* _About this exercise_:
Go from the first line below to the one with "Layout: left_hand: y" and print each line exactly.

* _Information shown_:
=== Section Start ===
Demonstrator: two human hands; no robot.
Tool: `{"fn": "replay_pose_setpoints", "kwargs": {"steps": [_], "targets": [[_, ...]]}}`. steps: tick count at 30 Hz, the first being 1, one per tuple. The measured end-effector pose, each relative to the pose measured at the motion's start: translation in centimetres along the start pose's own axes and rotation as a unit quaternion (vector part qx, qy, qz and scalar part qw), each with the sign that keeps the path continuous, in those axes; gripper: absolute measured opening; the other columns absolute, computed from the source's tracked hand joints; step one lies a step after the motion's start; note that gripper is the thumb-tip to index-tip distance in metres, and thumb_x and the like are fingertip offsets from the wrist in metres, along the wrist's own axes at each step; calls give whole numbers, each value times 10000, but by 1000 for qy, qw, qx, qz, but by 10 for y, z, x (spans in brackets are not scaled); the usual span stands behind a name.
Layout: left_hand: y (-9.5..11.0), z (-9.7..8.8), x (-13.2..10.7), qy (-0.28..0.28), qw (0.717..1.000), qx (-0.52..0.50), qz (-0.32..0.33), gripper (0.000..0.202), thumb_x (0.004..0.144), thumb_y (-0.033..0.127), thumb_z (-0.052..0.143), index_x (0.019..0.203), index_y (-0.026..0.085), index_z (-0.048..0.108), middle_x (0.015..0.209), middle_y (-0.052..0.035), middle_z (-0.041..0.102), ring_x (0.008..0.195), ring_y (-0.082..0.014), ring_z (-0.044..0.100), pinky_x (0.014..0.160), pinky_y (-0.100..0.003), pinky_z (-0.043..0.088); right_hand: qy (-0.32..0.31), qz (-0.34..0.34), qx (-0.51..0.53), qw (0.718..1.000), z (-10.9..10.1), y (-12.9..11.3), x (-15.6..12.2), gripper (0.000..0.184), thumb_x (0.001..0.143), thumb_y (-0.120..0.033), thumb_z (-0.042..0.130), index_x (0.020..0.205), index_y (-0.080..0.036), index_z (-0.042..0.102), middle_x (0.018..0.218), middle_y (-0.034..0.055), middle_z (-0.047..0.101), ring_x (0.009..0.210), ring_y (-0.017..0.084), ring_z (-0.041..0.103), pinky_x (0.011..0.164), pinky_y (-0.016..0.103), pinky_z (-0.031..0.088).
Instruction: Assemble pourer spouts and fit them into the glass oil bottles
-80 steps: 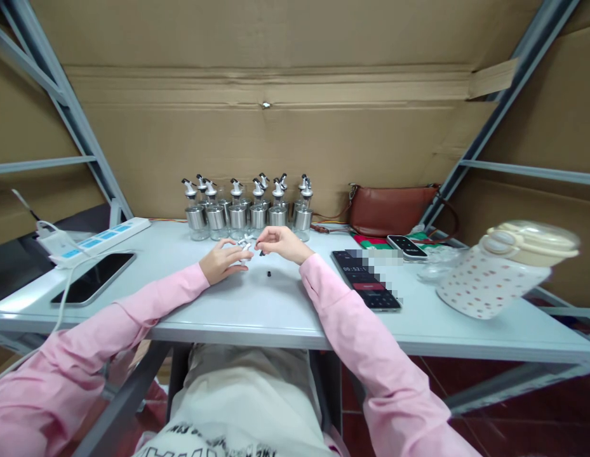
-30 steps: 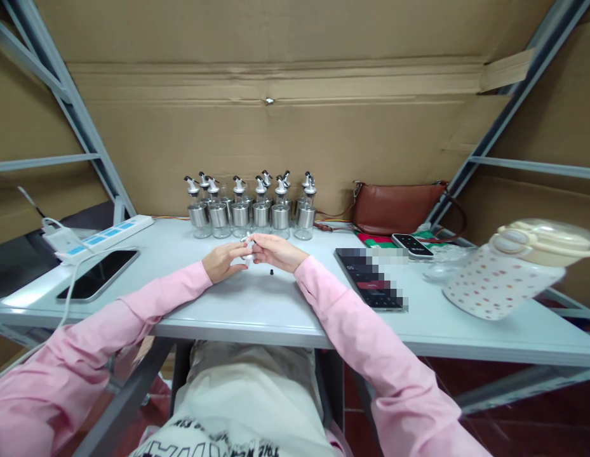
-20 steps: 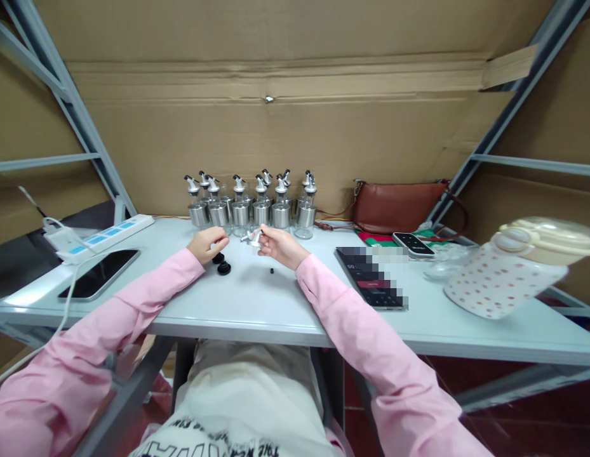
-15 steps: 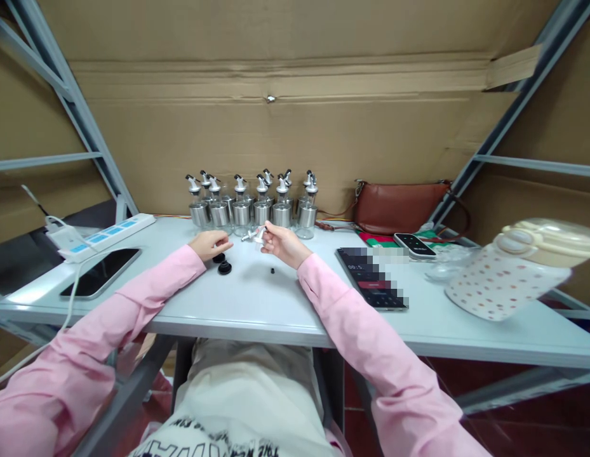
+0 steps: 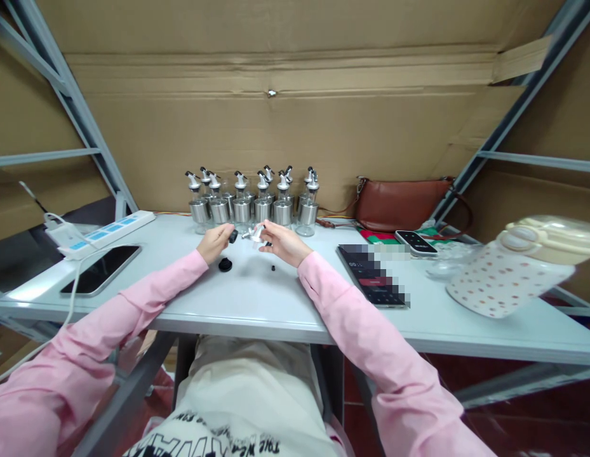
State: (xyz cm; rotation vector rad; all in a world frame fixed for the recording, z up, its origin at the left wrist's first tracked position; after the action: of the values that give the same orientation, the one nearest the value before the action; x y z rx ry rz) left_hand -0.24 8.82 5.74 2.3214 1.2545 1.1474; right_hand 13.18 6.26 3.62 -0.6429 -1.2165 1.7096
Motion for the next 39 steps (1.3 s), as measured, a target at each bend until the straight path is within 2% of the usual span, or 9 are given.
{"fn": "replay_pose_setpoints", "kwargs": {"steps": [4, 8, 11, 14, 17, 20, 31, 35, 39], "targets": [[21, 15, -10, 7, 997, -71, 17, 365, 847, 491, 258, 667, 192, 363, 512, 49, 386, 489, -99, 394, 538, -222, 326, -75, 25, -16, 997, 17, 4, -5, 161, 840, -328, 469, 858, -187, 547, 943, 49, 619, 829, 152, 598, 716, 326, 480], [24, 17, -15, 25, 995, -85, 37, 298, 849, 471, 283, 764, 196, 362, 551, 48, 420, 501, -105, 408, 559, -234, 347, -92, 25, -21, 995, 20, 5, -7, 150, 824, -317, 499, 872, -181, 542, 944, 51, 626, 816, 167, 623, 687, 308, 490], [26, 16, -18, 19, 995, -44, 85, 282, 856, 441, 256, 825, 189, 381, 603, 24, 481, 549, -125, 447, 628, -272, 361, -74, 17, -19, 997, 17, 3, -4, 150, 836, -309, 481, 871, -175, 538, 906, 54, 639, 772, 155, 630, 651, 280, 492], [35, 13, -20, 17, 986, 48, 156, 274, 848, 380, 257, 906, 175, 430, 691, -14, 557, 627, -151, 484, 738, -335, 332, -40, 8, -12, 999, 10, 1, -2, 184, 859, -320, 435, 845, -166, 534, 844, 59, 650, 724, 138, 630, 644, 268, 491], [41, 11, -22, 12, 975, 98, 198, 286, 837, 324, 254, 946, 157, 460, 752, -34, 590, 638, -152, 497, 753, -350, 301, -30, 8, -11, 999, 7, -1, -1, 217, 869, -340, 411, 830, -164, 532, 838, 62, 655, 712, 136, 630, 643, 266, 486], [46, 9, -23, 4, 968, 121, 219, 289, 822, 309, 289, 963, 145, 480, 724, -21, 590, 598, -135, 497, 760, -345, 293, -24, 16, -18, 999, 5, 0, -1, 240, 868, -373, 403, 829, -171, 528, 850, 63, 659, 705, 134, 631, 636, 257, 477], [54, 9, -25, -14, 946, 206, 251, 211, 722, 221, 403, 875, 159, 534, 650, 2, 586, 584, -127, 504, 839, -368, 269, -1, 44, -29, 999, 3, 1, -4, 291, 896, -369, 322, 805, -170, 515, 816, 73, 681, 649, 133, 630, 645, 259, 454], [53, 11, -25, -15, 943, 221, 249, 144, 745, 214, 389, 762, 164, 523, 603, 13, 568, 565, -120, 492, 838, -367, 266, 10, 45, -36, 998, 3, -2, -5, 290, 892, -377, 331, 813, -169, 517, 827, 78, 682, 649, 136, 631, 651, 264, 451], [53, 12, -24, -19, 944, 217, 247, 158, 761, 237, 385, 719, 164, 519, 570, 20, 562, 540, -112, 479, 847, -374, 262, 25, 35, -39, 998, -1, -3, -4, 305, 898, -378, 308, 811, -167, 510, 839, 83, 679, 658, 142, 633, 646, 270, 448]]}}
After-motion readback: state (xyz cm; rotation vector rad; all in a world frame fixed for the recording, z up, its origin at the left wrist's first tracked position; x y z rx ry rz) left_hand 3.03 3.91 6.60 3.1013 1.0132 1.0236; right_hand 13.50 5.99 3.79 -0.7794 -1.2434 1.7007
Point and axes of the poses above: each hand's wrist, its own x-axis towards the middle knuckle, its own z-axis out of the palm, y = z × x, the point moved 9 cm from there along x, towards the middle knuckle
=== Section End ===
* _Answer for the task_:
Demonstrator: two human hands; no robot.
Tool: `{"fn": "replay_pose_setpoints", "kwargs": {"steps": [_], "targets": [[_, ...]]}}`. steps: tick count at 30 Hz, the first being 1, one per tuple. The measured end-effector pose, each relative to the pose measured at the motion's start: translation in centimetres along the start pose's own axes and rotation as a unit quaternion (vector part qx, qy, qz and scalar part qw), each with the sign that keeps the path continuous, in those axes; gripper: absolute measured opening; the other columns absolute, computed from the source's tracked hand joints; step one lies a step after the motion's start; note that gripper is the thumb-tip to index-tip distance in metres, and thumb_x and the like are fingertip offsets from the wrist in metres, along the wrist's own axes at each step; calls give whole numbers, each value times 10000, but by 1000 for qy, qw, qx, qz, but by 10 for y, z, x (spans in brackets are not scaled); the usual span stands behind a name.
Layout: left_hand: y (-9.5..11.0), z (-9.7..8.8), x (-13.2..10.7), qy (-0.28..0.28), qw (0.717..1.000), qx (-0.52..0.50), qz (-0.32..0.33), gripper (0.000..0.202), thumb_x (0.004..0.144), thumb_y (-0.033..0.127), thumb_z (-0.052..0.143), index_x (0.019..0.203), index_y (-0.026..0.085), index_z (-0.048..0.108), middle_x (0.015..0.209), middle_y (-0.052..0.035), middle_z (-0.041..0.102), ring_x (0.008..0.195), ring_y (-0.082..0.014), ring_z (-0.044..0.100), pinky_x (0.014..0.160), pinky_y (-0.100..0.003), pinky_z (-0.043..0.088); right_hand: qy (-0.32..0.31), qz (-0.34..0.34), qx (-0.51..0.53), qw (0.718..1.000), z (-10.9..10.1), y (-12.9..11.3), x (-15.6..12.2), gripper (0.000..0.184), thumb_x (0.001..0.143), thumb_y (-0.120..0.033), thumb_z (-0.042..0.130), index_x (0.020..0.205), index_y (-0.080..0.036), index_z (-0.042..0.102), middle_x (0.018..0.218), middle_y (-0.034..0.055), middle_z (-0.047..0.101), ring_x (0.009..0.210), ring_y (-0.017..0.084), ring_z (-0.041..0.103), pinky_x (0.011..0.164), pinky_y (-0.016..0.103), pinky_z (-0.031..0.088).

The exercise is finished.